DATA BLOCK Block Start

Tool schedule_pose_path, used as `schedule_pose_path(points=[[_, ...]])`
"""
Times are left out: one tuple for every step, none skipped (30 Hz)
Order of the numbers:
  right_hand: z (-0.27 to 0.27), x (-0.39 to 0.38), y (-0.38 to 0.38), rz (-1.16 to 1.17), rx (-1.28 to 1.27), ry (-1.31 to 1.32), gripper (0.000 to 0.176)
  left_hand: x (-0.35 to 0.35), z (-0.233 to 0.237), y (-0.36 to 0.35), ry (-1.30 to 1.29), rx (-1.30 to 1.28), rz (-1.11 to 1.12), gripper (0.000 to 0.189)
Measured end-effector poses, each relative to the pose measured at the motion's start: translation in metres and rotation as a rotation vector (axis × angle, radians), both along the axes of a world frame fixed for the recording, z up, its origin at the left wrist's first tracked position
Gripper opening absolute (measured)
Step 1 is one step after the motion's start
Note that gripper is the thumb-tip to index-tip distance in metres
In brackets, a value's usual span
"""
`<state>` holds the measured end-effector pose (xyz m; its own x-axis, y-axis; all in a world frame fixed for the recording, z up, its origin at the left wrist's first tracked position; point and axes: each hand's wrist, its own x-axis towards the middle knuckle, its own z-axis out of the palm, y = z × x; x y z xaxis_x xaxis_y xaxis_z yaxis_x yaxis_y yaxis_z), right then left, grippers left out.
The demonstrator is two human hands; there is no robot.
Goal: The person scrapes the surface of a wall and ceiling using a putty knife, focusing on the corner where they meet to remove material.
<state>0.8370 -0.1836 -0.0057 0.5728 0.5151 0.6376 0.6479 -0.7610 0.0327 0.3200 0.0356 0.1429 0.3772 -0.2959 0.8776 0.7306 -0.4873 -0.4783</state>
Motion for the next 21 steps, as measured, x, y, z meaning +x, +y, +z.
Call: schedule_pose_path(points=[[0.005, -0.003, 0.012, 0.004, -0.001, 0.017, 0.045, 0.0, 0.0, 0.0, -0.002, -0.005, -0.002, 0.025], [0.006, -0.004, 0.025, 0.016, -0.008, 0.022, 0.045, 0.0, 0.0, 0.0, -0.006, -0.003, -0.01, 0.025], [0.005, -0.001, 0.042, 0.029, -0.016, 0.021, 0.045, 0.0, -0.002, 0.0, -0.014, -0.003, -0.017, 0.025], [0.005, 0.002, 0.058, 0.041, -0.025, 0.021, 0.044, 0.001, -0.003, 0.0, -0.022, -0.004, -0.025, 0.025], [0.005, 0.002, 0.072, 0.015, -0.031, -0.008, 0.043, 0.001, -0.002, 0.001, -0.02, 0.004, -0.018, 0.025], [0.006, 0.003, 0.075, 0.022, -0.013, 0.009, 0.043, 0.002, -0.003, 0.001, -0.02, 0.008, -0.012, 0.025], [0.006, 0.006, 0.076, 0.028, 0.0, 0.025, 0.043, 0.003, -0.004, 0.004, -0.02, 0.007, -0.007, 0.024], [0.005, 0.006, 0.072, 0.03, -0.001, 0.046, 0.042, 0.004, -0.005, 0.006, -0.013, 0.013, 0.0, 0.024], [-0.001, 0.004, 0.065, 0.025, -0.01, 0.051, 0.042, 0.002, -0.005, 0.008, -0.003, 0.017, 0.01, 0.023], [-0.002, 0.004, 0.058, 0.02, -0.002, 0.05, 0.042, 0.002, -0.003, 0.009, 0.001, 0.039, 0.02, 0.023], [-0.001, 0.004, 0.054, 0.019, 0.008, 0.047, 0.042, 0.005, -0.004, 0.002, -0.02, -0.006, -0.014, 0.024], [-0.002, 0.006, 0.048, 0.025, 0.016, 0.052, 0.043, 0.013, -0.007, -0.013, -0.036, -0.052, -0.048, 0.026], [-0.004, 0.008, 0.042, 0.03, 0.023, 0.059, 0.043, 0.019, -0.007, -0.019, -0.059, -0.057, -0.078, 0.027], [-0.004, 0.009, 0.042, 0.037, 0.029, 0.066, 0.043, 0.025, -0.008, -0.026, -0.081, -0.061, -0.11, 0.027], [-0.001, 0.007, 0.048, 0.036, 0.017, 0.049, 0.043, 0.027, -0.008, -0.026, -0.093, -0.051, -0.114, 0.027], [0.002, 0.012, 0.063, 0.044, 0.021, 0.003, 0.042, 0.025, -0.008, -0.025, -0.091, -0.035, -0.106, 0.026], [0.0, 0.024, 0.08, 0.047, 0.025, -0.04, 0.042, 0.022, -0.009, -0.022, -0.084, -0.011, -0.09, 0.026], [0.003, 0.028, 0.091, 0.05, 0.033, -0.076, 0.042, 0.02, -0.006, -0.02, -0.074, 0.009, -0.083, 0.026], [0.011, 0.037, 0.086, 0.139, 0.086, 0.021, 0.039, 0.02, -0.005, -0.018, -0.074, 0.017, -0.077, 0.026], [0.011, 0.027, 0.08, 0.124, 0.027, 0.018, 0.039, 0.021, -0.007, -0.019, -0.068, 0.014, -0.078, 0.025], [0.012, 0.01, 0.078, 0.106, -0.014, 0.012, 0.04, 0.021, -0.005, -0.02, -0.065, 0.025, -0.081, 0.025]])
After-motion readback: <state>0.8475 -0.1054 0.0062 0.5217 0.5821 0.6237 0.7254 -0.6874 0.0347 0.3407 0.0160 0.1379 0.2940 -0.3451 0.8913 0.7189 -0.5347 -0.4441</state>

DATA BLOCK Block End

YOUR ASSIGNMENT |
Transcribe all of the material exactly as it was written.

RESULT |
Tool schedule_pose_path, used as `schedule_pose_path(points=[[_, ...]])`
"""
Times are left out: one tuple for every step, none skipped (30 Hz)
Order of the numbers:
  right_hand: z (-0.27 to 0.27), x (-0.39 to 0.38), y (-0.38 to 0.38), rz (-1.16 to 1.17), rx (-1.28 to 1.27), ry (-1.31 to 1.32), gripper (0.000 to 0.176)
  left_hand: x (-0.35 to 0.35), z (-0.233 to 0.237), y (-0.36 to 0.35), ry (-1.30 to 1.29), rx (-1.30 to 1.28), rz (-1.11 to 1.12), gripper (0.000 to 0.189)
Measured end-effector poses, each relative to the pose measured at the motion's start: translation in metres and rotation as a rotation vector (axis × angle, radians), both along the axes of a world frame fixed for the recording, z up, its origin at the left wrist's first tracked position
Gripper opening absolute (measured)
Step 1 is one step after the motion's start
Note that gripper is the thumb-tip to index-tip distance in metres
In brackets, a value's usual span
"""
`<state>` holds the measured end-effector pose (xyz m; its own x-axis, y-axis; all in a world frame fixed for the recording, z up, its origin at the left wrist's first tracked position; point and axes: each hand's wrist, its own x-axis towards the middle knuckle, its own z-axis out of the palm, y = z × x; x y z xaxis_x xaxis_y xaxis_z yaxis_x yaxis_y yaxis_z), right then left, grippers left out.
The demonstrator is two human hands; there is no robot.
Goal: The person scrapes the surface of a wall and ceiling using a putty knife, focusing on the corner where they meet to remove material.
<state>0.8370 -0.1836 -0.0057 0.5728 0.5151 0.6376 0.6479 -0.7610 0.0327 0.3200 0.0356 0.1429 0.3772 -0.2959 0.8776 0.7306 -0.4873 -0.4783</state>
Motion for the next 21 steps, as measured, x, y, z meaning +x, +y, +z.
Call: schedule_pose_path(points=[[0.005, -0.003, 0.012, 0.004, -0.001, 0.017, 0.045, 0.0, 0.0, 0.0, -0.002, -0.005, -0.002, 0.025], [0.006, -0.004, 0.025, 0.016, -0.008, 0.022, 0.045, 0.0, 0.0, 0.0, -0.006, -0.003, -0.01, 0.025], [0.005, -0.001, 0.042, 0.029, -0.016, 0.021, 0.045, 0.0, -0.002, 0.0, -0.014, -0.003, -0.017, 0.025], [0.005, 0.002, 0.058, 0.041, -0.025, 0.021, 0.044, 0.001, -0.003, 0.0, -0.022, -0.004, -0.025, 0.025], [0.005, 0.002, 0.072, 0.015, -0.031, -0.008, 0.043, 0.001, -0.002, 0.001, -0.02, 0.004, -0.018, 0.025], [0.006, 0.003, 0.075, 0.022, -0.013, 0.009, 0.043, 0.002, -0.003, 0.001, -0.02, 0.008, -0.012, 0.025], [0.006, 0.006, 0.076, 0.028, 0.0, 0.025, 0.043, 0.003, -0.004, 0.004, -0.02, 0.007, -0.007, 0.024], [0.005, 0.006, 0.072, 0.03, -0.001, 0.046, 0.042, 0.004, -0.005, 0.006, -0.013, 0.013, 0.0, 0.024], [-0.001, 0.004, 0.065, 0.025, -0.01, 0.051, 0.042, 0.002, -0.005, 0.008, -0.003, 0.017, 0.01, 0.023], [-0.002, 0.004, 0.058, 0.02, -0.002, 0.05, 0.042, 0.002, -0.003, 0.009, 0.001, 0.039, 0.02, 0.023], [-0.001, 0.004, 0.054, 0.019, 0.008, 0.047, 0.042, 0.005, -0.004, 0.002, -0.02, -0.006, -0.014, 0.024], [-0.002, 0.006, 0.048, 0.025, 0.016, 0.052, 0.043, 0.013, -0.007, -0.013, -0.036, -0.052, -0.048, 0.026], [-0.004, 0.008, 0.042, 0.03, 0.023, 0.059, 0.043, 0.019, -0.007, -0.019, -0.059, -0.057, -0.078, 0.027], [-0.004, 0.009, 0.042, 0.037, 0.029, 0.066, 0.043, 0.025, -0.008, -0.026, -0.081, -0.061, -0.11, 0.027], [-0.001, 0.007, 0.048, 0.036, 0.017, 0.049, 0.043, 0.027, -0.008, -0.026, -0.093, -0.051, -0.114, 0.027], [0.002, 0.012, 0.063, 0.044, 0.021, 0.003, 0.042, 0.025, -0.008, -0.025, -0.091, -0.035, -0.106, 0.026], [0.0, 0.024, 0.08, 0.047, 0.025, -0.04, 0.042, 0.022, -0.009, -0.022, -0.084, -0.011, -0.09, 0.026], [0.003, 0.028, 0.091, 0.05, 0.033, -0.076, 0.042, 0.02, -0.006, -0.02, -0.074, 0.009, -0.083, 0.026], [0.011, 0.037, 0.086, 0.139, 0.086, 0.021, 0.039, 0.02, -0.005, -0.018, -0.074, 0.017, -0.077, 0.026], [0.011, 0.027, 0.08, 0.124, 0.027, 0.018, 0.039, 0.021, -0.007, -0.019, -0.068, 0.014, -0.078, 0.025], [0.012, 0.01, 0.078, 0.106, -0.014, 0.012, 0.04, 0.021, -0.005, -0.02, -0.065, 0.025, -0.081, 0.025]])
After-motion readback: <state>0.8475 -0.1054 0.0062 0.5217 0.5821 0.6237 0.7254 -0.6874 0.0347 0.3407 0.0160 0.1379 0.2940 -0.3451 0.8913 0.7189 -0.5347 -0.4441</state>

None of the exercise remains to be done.